Scoperto nel 2011 in una collezione tedesca, il quadro arriva ora sul mercato con una stima tra 100.000 e 150.000 euro. Nonostante manchi il volto, le analisi tecniche e il confronto con il modello fiorentino hanno rafforzato l’attribuzione ad Artemisia Gentileschi. Questa opera mette in luce quanto la conservazione dei dipinti antichi sia spesso segnata da vicende drammatiche, che parlano tanto al mercato quanto alla storia.

Esperti sul pezzo e il valore storico di un’opera mutilata

L’attribuzione ad Artemisia è confermata da studiosi del settore come Roberto Contini e Riccardo Lattuada, che hanno seguito le tracce del dipinto inserendolo in contesti espositivi e cronologici coerenti con il periodo fiorentino della pittrice. Quegli anni per Artemisia furono segnati da eventi personali difficili, ma anche da una fervida attività artistica che la consacrò come una delle voci femminili più importanti del Barocco.

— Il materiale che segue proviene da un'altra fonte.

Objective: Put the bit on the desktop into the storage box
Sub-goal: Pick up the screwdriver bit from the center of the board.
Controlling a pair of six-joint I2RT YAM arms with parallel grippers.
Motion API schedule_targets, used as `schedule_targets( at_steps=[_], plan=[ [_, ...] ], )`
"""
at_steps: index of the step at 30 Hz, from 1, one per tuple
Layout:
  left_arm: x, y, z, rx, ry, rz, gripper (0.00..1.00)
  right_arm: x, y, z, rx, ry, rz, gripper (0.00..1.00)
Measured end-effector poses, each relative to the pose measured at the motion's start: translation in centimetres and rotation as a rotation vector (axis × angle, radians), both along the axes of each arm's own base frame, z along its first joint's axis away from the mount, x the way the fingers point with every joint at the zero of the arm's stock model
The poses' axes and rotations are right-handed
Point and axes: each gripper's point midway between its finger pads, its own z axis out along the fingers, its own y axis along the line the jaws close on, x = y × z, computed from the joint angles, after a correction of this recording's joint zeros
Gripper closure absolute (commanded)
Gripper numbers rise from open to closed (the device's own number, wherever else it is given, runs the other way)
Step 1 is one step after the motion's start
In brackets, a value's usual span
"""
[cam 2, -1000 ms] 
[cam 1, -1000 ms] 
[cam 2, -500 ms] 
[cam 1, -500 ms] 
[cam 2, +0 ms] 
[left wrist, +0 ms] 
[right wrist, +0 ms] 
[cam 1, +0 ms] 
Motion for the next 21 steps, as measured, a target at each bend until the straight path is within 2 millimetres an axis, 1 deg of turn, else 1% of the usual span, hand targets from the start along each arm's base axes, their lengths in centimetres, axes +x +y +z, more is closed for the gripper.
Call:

Anche se incompleta, questa versione di Maria Maddalena conserva una forza espressiva che va oltre l’estetica. La rimozione del volto, fulcro emotivo del dipinto, crea un effetto paradossale: una nuova drammaticità e un’interpretazione più attuale, come sottolinea lo specialista Marc MacDowell. Questo cambiamento nella percezione dell’opera ne conferma il valore non solo come immagine, ma come testimonianza di storie umane e collezionistiche.

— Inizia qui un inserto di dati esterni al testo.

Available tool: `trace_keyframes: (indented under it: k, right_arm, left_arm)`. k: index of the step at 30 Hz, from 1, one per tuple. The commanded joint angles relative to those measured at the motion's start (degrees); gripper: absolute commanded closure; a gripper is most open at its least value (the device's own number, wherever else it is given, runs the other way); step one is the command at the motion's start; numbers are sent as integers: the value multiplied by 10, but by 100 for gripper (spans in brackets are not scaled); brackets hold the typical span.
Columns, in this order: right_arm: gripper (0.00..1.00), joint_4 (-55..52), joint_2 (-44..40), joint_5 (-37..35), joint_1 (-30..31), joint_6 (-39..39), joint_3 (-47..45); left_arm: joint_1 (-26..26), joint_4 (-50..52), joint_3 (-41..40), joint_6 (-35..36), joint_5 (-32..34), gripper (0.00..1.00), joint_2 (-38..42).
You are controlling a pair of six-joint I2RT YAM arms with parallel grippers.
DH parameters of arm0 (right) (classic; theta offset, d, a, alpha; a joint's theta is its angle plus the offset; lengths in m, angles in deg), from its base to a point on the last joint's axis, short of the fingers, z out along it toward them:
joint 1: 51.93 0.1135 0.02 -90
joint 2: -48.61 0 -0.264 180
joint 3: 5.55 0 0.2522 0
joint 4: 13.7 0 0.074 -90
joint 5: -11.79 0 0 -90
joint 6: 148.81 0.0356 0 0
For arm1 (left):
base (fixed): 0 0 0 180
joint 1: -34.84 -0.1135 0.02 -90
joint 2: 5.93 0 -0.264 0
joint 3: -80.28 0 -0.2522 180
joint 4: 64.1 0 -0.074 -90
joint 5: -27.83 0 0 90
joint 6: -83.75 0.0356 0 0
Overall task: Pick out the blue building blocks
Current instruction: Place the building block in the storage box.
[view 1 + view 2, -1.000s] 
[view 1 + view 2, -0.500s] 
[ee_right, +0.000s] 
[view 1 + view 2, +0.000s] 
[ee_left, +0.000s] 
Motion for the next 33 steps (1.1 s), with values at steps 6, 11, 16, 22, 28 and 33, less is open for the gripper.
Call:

Tra le altre opere in catalogo: storie di provenienze complesse

La Maria Maddalena non è l’unica opera con un passato complicato nel catalogo Old Masters di Dorotheum. Spicca per esempio la Santa Francesca Romana di Giuseppe Maria Crespi, dipinta su rame nel 1735 per un committente fiorentino. Faceva parte di una coppia, di cui uno dei due dipinti è ora al J. Paul Getty Museum, rendendo ancora più preziosa la testimonianza rimasta.

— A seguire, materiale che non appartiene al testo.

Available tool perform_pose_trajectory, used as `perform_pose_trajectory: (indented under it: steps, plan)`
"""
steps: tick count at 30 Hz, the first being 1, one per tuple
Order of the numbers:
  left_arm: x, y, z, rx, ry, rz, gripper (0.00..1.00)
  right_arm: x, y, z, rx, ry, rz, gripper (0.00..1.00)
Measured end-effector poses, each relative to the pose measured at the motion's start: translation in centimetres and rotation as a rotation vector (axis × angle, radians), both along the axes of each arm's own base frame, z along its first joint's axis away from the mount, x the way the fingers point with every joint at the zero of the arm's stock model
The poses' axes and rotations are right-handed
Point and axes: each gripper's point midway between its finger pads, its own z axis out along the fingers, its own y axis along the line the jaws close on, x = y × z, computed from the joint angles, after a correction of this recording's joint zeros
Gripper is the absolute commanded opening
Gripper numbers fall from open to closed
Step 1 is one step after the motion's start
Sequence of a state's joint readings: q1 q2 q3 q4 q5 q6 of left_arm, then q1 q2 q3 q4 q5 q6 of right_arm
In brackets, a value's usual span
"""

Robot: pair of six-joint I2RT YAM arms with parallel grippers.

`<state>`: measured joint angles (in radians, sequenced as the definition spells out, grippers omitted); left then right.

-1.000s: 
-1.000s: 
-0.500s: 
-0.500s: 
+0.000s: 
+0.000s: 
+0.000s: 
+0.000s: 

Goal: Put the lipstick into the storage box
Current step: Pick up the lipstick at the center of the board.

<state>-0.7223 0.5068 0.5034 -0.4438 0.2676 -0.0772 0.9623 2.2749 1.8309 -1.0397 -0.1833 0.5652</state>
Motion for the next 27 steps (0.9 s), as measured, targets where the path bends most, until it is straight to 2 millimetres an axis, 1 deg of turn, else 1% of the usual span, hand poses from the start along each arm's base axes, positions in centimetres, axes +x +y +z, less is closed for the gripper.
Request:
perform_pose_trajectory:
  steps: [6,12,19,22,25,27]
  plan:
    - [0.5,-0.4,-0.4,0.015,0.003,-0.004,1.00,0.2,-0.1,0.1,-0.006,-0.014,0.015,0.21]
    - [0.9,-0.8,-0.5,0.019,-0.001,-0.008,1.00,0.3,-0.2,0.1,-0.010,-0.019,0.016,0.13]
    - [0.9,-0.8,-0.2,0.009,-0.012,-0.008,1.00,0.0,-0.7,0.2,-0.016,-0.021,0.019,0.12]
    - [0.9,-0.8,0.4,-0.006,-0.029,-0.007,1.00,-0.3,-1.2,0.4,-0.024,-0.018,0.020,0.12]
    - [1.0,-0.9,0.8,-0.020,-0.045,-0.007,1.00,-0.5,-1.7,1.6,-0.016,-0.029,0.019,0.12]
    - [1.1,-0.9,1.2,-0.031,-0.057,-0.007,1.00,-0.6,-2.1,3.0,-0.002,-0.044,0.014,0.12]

Nel catalogo ci sono anche due scene bibliche di Franz Sigrist, “Abramo e i tre angeli” e “Lot e le sue figlie”, legate a una storia di confisca nazista e successiva restituzione agli eredi della famiglia Lion. Una vicenda che dura da quasi un secolo, fatta di perdite forzate e recuperi recenti, che dimostra come ogni quadro porti con sé un carico umano e storico oltre che artistico. Un altro esempio è “Ercole che doma il toro cretese” di Antiveduto Gramatica, un’opera di provenienza nobile, appartenuta alla collezione del cardinale Scipione Borghese fin dal Seicento.

La Classic Week di Vienna: tra XIX e XX secolo, il fascino delle vedute e scene di vita

L’asta proseguirà il 29 aprile 2026 con una selezione dedicata a opere del XIX e inizio XX secolo. Spiccano vedute e scene del Grand Tour europeo, con particolare attenzione a Venezia. Tra le più quotate figurano due dipinti di Eugen von Blaas, “The Christening” e “Venetian Song”, con stime tra 160.000 e 200.000 euro. Aggiungono valore “At the Well in the Courtyard of the Doge’s Palace” di Friedrich Christian Nerly, stimato tra 50.000 e 70.000 euro.

Il catalogo include anche lavori di Rudolf von Alt, Karl Russ, Friedrich von Amerling e Ferdinand Georg Waldmüller, quest’ultimo presente con “The Sewing Mother with Children ” del 1854. Queste aste confermano l’interesse per opere che raccontano la vita quotidiana e i suoi aspetti sociali in epoche diverse, in un panorama che richiede conoscenze specifiche per interpretare con rigore valori e storie.

Le proposte di Dorotheum nei prossimi giorni offrono una selezione di opere capaci di evocare atmosfere intense. La Maria Maddalena mutilata di Artemisia Gentileschi, nella sua assenza, resta un esempio potente di come l’arte antica continui a raccontare storie umane e artistiche che non smettono di parlare al presente.